As I see it, Buber points to possible things that hinder a person from living in an I-Thou relation. That persons may be committed to an organisation, (religion, company etc.), and when they focus on expressing their feelings in every encounter. The organisation tries to further the ends it has set. All organisations tend to suppress all relationship that do not further their goals. And the hierarchy in such an organisation put obstacles in the way of the I-Thou. So all who are involved in the organisation tend towards I-It relationships, because they are working to some goal. A Thou-relationship cannot occur at the time that we are striving towards some goal. This does not mean that I-Thou relationships cannot occur, but that it can be difficult, and have unexpected consequences.

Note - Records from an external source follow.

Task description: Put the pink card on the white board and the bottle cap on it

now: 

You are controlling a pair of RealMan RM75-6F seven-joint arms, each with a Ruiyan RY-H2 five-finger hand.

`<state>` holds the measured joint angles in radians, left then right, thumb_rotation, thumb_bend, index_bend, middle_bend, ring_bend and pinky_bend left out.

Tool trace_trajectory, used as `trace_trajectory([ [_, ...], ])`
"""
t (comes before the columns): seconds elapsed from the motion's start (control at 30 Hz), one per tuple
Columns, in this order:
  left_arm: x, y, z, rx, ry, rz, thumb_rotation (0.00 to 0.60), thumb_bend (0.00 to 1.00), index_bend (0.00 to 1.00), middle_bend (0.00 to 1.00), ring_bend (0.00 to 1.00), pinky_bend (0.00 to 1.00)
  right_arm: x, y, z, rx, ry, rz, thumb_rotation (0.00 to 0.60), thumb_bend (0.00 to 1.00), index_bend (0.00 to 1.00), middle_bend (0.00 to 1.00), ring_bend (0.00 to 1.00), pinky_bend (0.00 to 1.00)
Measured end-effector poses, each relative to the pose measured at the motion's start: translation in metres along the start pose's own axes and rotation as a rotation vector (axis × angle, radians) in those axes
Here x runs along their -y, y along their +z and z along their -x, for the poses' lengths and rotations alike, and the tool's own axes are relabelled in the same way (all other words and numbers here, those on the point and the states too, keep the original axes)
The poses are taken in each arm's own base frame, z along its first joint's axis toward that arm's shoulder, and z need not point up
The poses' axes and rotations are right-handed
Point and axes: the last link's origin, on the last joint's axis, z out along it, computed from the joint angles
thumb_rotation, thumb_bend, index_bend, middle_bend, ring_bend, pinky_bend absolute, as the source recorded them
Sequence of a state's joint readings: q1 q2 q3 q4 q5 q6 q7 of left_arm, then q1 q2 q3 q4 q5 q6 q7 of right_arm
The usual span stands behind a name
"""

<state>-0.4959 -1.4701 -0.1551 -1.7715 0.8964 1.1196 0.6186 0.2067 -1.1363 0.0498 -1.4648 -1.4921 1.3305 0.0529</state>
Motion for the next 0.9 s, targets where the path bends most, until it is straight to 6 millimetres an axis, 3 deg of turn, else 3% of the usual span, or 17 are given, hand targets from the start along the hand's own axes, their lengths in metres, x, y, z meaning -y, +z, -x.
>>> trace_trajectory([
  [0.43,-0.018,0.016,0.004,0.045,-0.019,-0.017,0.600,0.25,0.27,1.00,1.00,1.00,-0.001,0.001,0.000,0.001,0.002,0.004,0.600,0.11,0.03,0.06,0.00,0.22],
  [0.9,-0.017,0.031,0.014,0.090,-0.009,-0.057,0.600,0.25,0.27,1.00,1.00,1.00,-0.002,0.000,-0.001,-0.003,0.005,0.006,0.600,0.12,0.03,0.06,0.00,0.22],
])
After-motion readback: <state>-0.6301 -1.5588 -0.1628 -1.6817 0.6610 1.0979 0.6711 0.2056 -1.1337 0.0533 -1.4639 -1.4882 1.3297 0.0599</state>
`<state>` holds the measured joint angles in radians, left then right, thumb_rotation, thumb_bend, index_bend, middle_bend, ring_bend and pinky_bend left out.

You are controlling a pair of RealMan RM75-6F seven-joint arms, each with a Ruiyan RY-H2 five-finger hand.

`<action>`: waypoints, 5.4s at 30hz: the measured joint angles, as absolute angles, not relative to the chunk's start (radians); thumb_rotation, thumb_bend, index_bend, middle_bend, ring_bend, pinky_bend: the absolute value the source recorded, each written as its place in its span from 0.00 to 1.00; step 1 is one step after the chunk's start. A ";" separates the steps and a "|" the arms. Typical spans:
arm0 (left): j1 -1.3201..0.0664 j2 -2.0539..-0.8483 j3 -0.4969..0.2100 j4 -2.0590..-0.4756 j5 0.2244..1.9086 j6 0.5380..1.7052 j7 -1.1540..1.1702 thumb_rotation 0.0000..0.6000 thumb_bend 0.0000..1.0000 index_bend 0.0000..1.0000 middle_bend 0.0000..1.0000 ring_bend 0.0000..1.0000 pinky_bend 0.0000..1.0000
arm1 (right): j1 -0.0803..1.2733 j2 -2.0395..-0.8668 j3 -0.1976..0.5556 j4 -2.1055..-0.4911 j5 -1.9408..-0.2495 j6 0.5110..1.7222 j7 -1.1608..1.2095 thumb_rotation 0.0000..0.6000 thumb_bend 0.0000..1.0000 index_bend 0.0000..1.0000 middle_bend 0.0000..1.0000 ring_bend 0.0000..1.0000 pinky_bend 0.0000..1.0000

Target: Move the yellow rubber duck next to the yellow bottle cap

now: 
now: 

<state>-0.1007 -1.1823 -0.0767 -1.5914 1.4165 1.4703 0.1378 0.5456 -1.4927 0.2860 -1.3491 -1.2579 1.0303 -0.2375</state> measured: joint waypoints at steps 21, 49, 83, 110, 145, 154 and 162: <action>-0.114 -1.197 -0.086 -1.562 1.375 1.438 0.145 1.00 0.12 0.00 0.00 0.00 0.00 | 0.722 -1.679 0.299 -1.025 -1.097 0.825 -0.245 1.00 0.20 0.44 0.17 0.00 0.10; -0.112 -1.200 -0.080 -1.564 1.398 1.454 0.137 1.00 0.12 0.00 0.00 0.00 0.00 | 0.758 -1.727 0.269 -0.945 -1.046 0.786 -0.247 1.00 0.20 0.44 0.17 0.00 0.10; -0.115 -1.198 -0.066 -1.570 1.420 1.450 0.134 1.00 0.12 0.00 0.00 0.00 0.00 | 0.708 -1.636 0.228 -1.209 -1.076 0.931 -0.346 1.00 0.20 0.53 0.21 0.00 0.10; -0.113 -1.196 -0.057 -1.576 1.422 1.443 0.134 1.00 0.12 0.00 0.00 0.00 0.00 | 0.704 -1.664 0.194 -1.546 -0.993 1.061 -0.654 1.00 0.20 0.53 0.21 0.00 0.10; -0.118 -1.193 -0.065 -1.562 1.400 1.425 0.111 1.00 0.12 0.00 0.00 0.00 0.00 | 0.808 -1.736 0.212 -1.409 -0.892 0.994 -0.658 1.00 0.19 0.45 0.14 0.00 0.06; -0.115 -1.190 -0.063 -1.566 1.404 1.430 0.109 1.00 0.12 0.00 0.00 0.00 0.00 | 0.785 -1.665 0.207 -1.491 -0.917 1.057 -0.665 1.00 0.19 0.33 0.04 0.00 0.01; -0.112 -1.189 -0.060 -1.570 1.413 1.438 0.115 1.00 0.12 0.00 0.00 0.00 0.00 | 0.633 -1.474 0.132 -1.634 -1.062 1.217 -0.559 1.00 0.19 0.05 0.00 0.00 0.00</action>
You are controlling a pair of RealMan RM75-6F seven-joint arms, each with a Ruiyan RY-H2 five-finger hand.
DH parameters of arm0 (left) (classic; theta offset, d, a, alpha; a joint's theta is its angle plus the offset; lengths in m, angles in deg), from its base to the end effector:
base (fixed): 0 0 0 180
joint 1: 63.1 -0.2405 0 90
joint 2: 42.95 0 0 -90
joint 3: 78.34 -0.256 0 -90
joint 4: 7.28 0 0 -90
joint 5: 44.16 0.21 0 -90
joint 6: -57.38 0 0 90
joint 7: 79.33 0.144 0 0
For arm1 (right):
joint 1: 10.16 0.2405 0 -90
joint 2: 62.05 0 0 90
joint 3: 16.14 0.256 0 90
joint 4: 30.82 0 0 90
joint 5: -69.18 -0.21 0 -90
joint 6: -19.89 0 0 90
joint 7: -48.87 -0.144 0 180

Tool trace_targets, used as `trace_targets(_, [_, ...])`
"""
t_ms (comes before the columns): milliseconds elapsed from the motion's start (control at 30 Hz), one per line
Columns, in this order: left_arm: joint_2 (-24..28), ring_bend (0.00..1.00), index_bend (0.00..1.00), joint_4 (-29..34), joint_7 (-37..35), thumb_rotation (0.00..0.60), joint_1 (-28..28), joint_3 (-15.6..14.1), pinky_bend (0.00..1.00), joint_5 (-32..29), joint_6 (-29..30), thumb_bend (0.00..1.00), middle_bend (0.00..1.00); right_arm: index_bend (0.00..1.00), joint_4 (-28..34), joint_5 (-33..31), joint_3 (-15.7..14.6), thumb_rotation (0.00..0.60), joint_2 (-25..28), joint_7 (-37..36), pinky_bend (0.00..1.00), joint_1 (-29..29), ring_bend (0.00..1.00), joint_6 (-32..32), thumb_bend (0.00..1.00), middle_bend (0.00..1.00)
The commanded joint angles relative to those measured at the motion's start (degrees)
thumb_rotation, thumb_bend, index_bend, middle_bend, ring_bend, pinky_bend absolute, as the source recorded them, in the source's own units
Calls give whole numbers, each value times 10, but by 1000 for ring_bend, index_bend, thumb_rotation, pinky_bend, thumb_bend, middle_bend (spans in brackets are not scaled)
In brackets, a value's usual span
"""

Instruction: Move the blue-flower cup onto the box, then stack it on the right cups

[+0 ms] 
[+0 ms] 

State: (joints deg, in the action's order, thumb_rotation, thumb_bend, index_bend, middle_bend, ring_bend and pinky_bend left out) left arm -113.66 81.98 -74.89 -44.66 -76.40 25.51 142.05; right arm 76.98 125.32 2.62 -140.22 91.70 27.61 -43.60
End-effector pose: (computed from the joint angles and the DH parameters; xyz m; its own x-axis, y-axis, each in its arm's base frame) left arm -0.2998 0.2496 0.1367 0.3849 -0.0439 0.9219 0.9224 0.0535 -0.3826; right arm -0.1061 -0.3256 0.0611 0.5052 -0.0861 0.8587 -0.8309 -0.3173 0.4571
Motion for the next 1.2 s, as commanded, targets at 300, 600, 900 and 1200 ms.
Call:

Enligt hur jag ser det visar Buber på möjliga hinder för människan i hennes liv att leva i Jag-Du relation, nämligen när hon försöker vara trogen en organisation (religion, företag m.m.) och när hon ger sina känslor företräde i alla möten. Organisationen försöker utföra de mål den har satt. Alla institutioner tenderar att kväva alla relationer som inte befrämjar deras mål. Samtidigt riskerar också hierarkin i en sådan organisation hindra uttalandet av Du. Därför tenderar alla som inbegrips i en sådan vara Det-orienterade eftersom den är målinriktad. En Du-relation kan inte vara intresseinriktad. Det innebär dock inte att Jag-Du inte skulle vara en möjlighet även i en organisation, bara att det kan vara svårt och få oanade konsekvenser.

 

FROM: Brother David Steindl-Rast

 

 

+Dear Friends, what shall i wish you at this season of gifts and good wishes? This year i would like to wish you the gift that makes room for all other gifts: i wish you deep inner stillness.

 

May you grow still enough to hear the small noises earth makes in preparing for the long sleep of winter, so that you yourself may grow calm and grounded deep within. May you grow still enough to hear the trickling of water seeping into the ground, so that your soul may be softened and healed, and guided in its flow. May you grow still enough to hear the splintering of starlight in the winter sky and the roar at earth’s fiery core. May you grow still enough to hear the stir of a single snowflake in the air, so that your inner silence may turn into hushed expectation.

 

”Peace!” the angel announced. But peace is as much task as gift. Only if we become calm as earth, fluid as water, and blazing as fire will we able to rise to the task of peacemaking, and the air will stir with the rush of wings of angels arriving to help us. This is why i wish you that great inner stillness which alone allows us to speak, even today, without irony of “peace on earth” and, without despair, to work for it.

 

Wishing you – in this festive season and throughout the year to come – the joy that springs from doing all we can to realize peace,

 

Your brother David

 

 
Patrick Furlong

 
From: Dr Bruce Nicholls
SCIENCE AND FAITH FORUM

Here in Auckland  for the past year we have sponsored a Science and Faith Forum of 7-8 university  professors and scientists and the same number  of theologians. Our distinctive is that we claim  the be evangelical, upholding the historic orthodox faith. We have founded a publishing company, Telos Books. So far we have published 4 monographs; I am sending you one for your interest.
 
This year our Forum is focussing on Creation Theology and the care of Creation. We are sponsoring a conference in Auckland Univeristy February 16-19, 2005 on this theme.
 
I leave this Thursday for Europe and the Middle East on writing and editing assignments and return on October 31st. Our Telos address is inside the monograph, God's Books,Genetics and Genesis by Dr Graeme Finlay.